Sure it preempts, but that's not enough.

> > That's kinda why I'm not seeing much benefits in a half-way state:
> > Tons of work, and still not what userspace wants. And for the full
> > deal that userspace wants we might as well not change anything with
> > dma-fences. For that we need a) ctx preempt and b) new entirely
> > decoupled fences that never feed back into a memory fences and c) are
> > controlled entirely by userspace. And c) is the really important thing
> > people want us to provide.
> >
> > And once we're ok with dma_fence == memory fences, then enforcing the
> > strict and painful memory allocation limitations is actually what we
> > want.
>
> Let's hope you're right. My fear is that that might be pretty painful as
> well.

Oh it's very painful too:
- We need a separate uapi flavour for gpu ctx with preempt instead of
end-of-batch dma-fence.
- Which needs to be implemented without breaking stuff badly - e.g. we
need to make sure we don't probe-wait on fences unnecessarily since
that forces random unwanted preempts.
- If we want this with winsys integration we need full userspace
revisions since all the dma_fence based sync sharing is out (implicit
sync on dma-buf, sync_file, drm_syncobj are all defunct since we can
only go the other way round).

Utter pain, but I think it's better since it can be done
driver-by-driver, and even userspace usecase by usecase.
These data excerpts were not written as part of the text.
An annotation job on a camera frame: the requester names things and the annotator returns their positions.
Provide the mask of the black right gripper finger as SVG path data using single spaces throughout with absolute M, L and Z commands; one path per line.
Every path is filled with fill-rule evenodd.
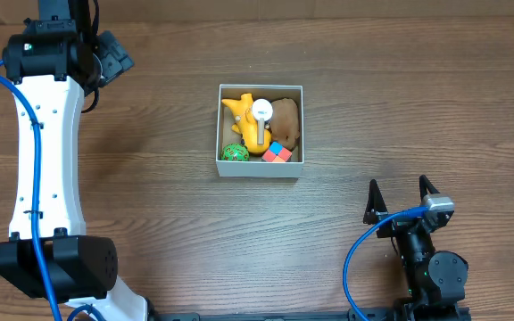
M 439 191 L 432 185 L 426 175 L 421 175 L 419 177 L 420 200 L 423 200 L 426 195 L 438 193 Z
M 388 210 L 383 199 L 383 195 L 378 187 L 377 180 L 372 179 L 369 182 L 369 197 L 363 223 L 367 225 L 375 225 L 388 215 Z

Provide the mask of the multicoloured cube puzzle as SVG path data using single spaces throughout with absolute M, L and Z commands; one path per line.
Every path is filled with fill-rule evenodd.
M 261 156 L 265 162 L 289 162 L 292 152 L 278 142 L 272 142 L 269 149 Z

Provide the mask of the brown plush toy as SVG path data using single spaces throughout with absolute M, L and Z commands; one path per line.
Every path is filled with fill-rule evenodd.
M 292 151 L 300 138 L 299 114 L 293 99 L 283 98 L 271 103 L 273 115 L 269 121 L 271 137 Z

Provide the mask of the green numbered ball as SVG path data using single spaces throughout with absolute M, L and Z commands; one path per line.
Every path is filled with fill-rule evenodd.
M 222 161 L 249 161 L 250 153 L 243 144 L 227 144 L 220 153 Z

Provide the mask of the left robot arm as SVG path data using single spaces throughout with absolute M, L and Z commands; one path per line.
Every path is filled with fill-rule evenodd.
M 17 194 L 0 242 L 0 276 L 32 299 L 95 320 L 150 320 L 152 305 L 121 279 L 114 242 L 90 236 L 79 199 L 79 122 L 99 91 L 133 66 L 100 31 L 97 2 L 42 1 L 3 50 L 0 83 L 19 129 Z

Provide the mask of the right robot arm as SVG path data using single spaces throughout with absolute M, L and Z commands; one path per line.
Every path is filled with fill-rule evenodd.
M 376 235 L 390 238 L 401 257 L 409 296 L 400 298 L 383 315 L 384 320 L 469 320 L 467 309 L 459 309 L 465 298 L 468 262 L 451 251 L 438 251 L 431 234 L 448 224 L 454 214 L 451 197 L 440 193 L 424 175 L 419 177 L 420 205 L 417 217 L 392 216 L 376 180 L 369 183 L 369 198 L 363 222 L 380 224 Z

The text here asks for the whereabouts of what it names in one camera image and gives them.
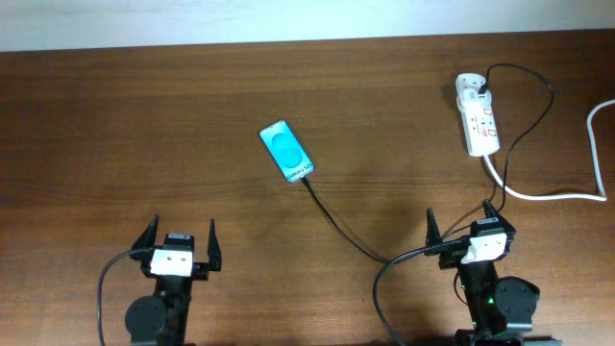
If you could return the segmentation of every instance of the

Which means
we can experiment in areas where the 10+ years of uapi guarantee isn't
so painful, learn, until we do the big jump of new
zero-interaction-with-memory-management fences become baked in forever
into compositor/winsys/modeset protocols. With the other approach of
splitting dma-fence we need to do all the splitting first, make sure
we get it right, and only then can we enable the use-case for real.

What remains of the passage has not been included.